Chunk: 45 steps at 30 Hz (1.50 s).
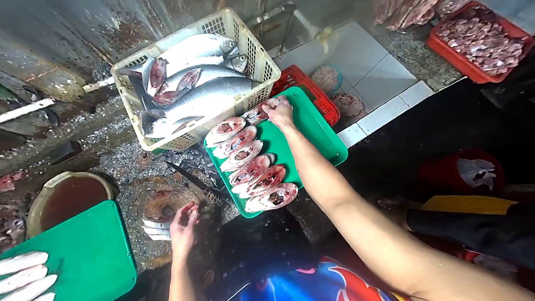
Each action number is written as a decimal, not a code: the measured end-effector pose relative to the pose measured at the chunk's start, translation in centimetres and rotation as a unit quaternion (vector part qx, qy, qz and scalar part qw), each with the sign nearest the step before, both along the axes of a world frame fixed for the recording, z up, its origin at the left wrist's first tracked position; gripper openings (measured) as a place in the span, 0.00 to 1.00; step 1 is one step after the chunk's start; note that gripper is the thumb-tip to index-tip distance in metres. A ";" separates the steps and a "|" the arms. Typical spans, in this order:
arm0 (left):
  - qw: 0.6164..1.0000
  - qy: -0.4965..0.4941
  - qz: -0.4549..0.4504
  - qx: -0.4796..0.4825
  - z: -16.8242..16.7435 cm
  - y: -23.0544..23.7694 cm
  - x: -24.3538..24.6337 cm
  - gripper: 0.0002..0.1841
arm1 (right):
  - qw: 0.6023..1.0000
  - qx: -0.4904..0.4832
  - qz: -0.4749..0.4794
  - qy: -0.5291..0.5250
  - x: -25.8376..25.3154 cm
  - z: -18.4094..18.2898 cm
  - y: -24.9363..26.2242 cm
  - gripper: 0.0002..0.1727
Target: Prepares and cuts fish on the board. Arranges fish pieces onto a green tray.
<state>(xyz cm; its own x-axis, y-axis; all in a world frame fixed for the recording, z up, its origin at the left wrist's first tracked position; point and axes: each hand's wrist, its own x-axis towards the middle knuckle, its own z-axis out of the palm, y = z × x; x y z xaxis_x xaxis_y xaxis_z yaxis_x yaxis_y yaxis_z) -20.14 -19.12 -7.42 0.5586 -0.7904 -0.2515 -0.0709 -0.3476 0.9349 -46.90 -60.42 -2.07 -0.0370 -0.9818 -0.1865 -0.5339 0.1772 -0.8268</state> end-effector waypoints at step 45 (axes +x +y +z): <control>0.770 -0.092 -0.626 0.077 16.1 -16.5 -5.2 0.18 | 0.910 0.035 -0.026 -0.412 3.5 5.0 32.3 0.25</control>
<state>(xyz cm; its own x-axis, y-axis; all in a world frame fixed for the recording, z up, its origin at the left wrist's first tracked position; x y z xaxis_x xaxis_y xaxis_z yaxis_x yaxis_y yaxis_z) -25.32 -35.64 8.66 -0.5811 -0.7071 -0.4030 -0.5669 -0.0037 0.8238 -43.43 -28.09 2.92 0.0971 -0.9673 -0.2342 0.2728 0.2522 -0.9284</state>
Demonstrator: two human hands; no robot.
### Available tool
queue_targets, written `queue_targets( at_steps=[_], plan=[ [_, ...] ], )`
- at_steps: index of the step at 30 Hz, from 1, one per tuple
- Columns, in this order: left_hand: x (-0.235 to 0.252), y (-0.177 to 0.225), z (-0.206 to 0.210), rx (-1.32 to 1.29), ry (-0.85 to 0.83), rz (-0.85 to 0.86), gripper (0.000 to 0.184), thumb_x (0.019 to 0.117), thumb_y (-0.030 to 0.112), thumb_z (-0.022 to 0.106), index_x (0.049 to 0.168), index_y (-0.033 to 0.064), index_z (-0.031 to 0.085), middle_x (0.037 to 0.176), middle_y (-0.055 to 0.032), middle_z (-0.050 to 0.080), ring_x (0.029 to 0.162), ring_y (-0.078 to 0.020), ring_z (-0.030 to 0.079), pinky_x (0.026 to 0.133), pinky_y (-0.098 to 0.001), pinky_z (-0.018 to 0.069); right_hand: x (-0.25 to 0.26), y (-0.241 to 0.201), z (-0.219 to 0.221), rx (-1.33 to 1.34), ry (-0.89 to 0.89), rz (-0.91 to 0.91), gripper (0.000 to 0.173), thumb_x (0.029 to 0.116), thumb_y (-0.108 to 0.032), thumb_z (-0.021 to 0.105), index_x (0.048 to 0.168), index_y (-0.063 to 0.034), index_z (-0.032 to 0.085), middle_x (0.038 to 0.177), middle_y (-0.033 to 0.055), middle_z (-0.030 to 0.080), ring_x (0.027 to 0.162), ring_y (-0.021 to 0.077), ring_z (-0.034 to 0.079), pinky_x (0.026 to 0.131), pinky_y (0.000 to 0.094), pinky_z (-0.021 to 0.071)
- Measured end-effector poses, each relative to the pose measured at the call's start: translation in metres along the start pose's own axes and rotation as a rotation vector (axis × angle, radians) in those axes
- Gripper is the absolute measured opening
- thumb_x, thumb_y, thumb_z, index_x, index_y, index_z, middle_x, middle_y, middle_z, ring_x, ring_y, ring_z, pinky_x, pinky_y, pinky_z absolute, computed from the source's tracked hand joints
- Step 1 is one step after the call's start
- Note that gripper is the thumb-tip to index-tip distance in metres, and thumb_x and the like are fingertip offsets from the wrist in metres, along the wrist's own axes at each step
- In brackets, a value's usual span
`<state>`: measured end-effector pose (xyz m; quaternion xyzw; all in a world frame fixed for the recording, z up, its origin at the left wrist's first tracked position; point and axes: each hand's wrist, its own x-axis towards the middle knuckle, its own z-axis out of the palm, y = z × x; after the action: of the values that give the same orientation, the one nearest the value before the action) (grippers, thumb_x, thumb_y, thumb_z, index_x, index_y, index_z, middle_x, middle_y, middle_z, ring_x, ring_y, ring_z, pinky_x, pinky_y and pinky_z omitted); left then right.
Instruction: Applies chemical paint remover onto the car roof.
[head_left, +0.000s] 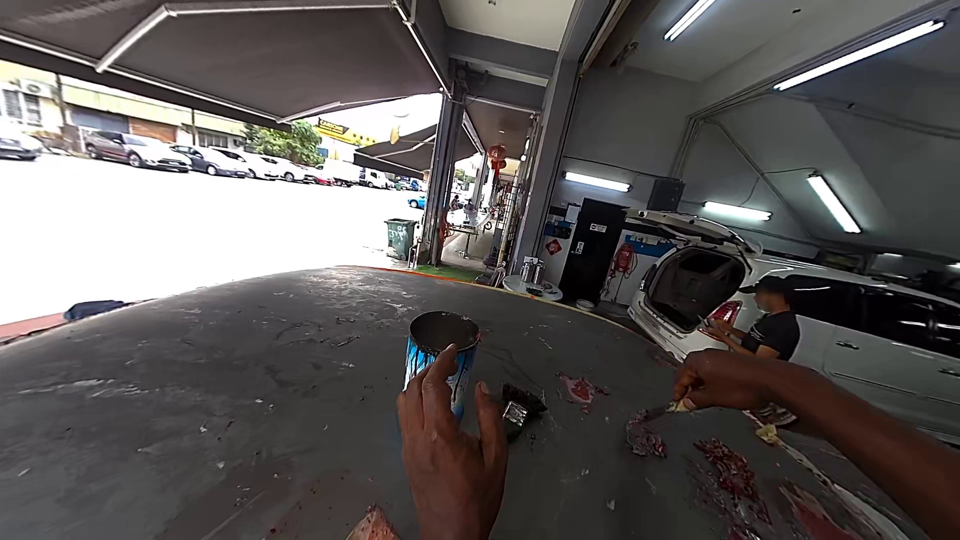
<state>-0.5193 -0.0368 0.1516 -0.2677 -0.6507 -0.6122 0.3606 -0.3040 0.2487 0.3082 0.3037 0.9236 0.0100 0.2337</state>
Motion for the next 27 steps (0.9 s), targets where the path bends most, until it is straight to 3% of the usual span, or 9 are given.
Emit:
queue_targets(
  at_steps=[4,10,13,17,23,27],
  plan=[
    [0.001,0.0,-0.001,0.003,-0.013,0.007,0.05,0.091,0.036,0.056,0.13,0.006,0.064,0.114,-0.0083,0.066,0.092,-0.0177,0.06,0.071,-0.0327,0.0503,-0.001,0.001,-0.001,0.07,0.123,0.005,0.03,0.1054,-0.029,0.061,0.127,-0.012,0.073,0.117,0.0124,0.073,0.108,0.0265,0.068,0.101,0.0494,0.0495],
    [-0.001,-0.001,-0.002,0.027,-0.028,0.021,0.047,0.0903,0.033,0.06,0.128,0.0059,0.066,0.115,-0.0099,0.065,0.096,-0.0195,0.062,0.076,-0.0338,0.0534,0.063,-0.014,0.002,0.027,0.163,-0.027,0.03,0.1062,-0.03,0.058,0.124,-0.0123,0.074,0.117,0.0119,0.073,0.108,0.0275,0.068,0.099,0.0515,0.0498],
    [0.0,-0.004,-0.003,0.049,-0.032,0.039,0.048,0.0904,0.033,0.057,0.128,0.0059,0.067,0.115,-0.0104,0.066,0.095,-0.02,0.062,0.075,-0.0346,0.0525,0.092,-0.025,0.002,0.045,0.197,-0.074,0.031,0.1069,-0.028,0.056,0.123,-0.0084,0.074,0.112,0.0133,0.073,0.104,0.0275,0.069,0.097,0.0508,0.0512],
    [-0.001,-0.004,-0.003,0.04,-0.064,0.045,0.049,0.0912,0.034,0.056,0.129,0.0045,0.065,0.113,-0.0119,0.066,0.092,-0.0209,0.06,0.07,-0.0363,0.0497,0.108,-0.025,0.004,0.025,0.202,-0.061,0.029,0.1064,-0.029,0.057,0.12,-0.0112,0.075,0.114,0.0103,0.073,0.107,0.0255,0.069,0.099,0.0504,0.0512],
    [-0.001,0.0,-0.005,0.016,-0.074,0.032,0.049,0.0923,0.034,0.055,0.129,0.003,0.065,0.114,-0.015,0.065,0.091,-0.0241,0.06,0.07,-0.039,0.0488,0.056,0.014,0.005,-0.042,-0.02,-0.101,0.029,0.1039,-0.023,0.064,0.126,-0.0065,0.073,0.103,0.016,0.073,0.093,0.0274,0.068,0.093,0.0487,0.051],
    [-0.001,0.001,-0.004,-0.005,-0.078,0.019,0.049,0.0917,0.034,0.056,0.128,0.0031,0.065,0.113,-0.0142,0.065,0.092,-0.0245,0.06,0.069,-0.0384,0.0486,-0.001,0.058,0.032,-0.088,-0.085,-0.046,0.027,0.1013,-0.018,0.067,0.125,-0.0092,0.075,0.115,0.0168,0.074,0.11,0.0333,0.068,0.102,0.0565,0.0476]
  ],
)
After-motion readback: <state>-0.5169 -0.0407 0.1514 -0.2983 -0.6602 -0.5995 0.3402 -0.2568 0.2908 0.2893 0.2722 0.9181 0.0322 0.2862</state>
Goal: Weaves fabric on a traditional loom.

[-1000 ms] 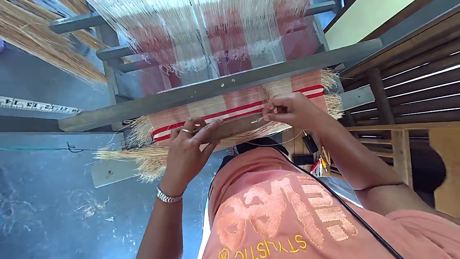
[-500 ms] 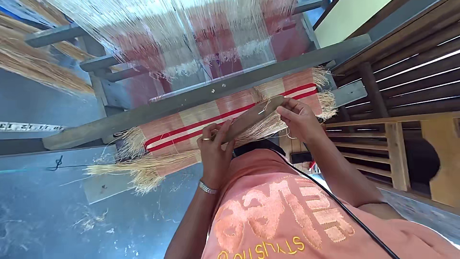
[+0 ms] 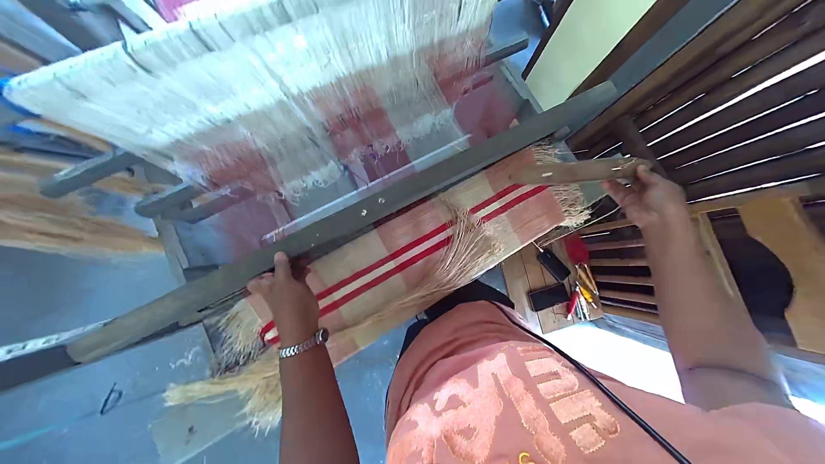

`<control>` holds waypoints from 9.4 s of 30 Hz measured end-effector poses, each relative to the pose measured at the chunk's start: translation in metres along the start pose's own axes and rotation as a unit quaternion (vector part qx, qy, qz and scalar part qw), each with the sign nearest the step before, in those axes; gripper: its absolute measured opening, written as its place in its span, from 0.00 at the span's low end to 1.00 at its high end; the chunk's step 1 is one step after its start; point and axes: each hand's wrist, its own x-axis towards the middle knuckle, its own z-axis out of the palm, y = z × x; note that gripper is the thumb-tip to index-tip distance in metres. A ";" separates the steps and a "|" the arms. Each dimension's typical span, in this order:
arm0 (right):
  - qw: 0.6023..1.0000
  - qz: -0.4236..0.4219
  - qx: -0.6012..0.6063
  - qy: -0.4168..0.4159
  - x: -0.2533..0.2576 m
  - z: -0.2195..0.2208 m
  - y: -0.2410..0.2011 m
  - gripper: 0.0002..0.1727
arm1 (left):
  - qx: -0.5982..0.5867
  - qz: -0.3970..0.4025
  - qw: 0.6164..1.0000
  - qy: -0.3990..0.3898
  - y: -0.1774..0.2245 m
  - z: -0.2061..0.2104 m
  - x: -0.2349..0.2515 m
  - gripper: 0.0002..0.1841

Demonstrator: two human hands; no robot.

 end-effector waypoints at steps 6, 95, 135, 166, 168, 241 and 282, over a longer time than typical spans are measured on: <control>0.992 -0.096 0.042 0.073 0.075 0.034 -0.021 0.22 | 0.067 0.037 0.997 -0.018 0.019 0.028 0.099 0.33; 0.646 -0.301 -0.680 -0.169 0.059 0.140 0.106 0.30 | 0.093 0.199 0.880 0.421 0.013 -0.263 0.005 0.28; 0.656 -0.285 -0.679 -0.164 0.070 0.139 0.110 0.31 | 0.307 0.000 0.937 -0.166 -0.004 -0.134 0.173 0.11; 0.672 -0.277 -0.651 -0.220 0.097 0.102 0.086 0.26 | 0.307 0.024 0.950 0.058 -0.055 -0.208 0.039 0.21; 0.681 -0.227 -0.673 -0.180 0.119 0.081 0.070 0.29 | 0.311 0.022 0.949 0.055 -0.045 -0.202 0.034 0.21; 0.464 -0.436 -0.665 -0.391 -0.125 0.255 0.129 0.41 | 0.605 0.344 0.717 -0.032 -0.149 -0.016 -0.110 0.32; 0.754 -0.476 0.053 -0.450 -0.290 0.034 -0.060 0.12 | 0.588 0.354 0.726 -0.042 -0.152 -0.015 -0.111 0.33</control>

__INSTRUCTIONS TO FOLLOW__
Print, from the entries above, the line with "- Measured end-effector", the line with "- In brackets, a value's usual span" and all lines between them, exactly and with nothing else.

__RESPONSE__
- Measured end-effector poses, each relative to the pose measured at the call's start: translation in metres along the start pose's own axes and rotation as a rotation vector (axis × angle, radians) in those axes
- Gripper is the absolute measured opening
- thumb_x, thumb_y, thumb_z, index_x, index_y, index_z, middle_x, middle_y, middle_z, ring_x, ring_y, ring_z, pinky_x, pinky_y, pinky_z absolute, computed from the source's tracked hand joints
- Step 1 is one step after the call's start
- Note that gripper is the thumb-tip to index-tip distance in metres, and thumb_x and the like are fingertip offsets from the wrist in metres, along the wrist's own axes at each step
- In brackets, a value's usual span

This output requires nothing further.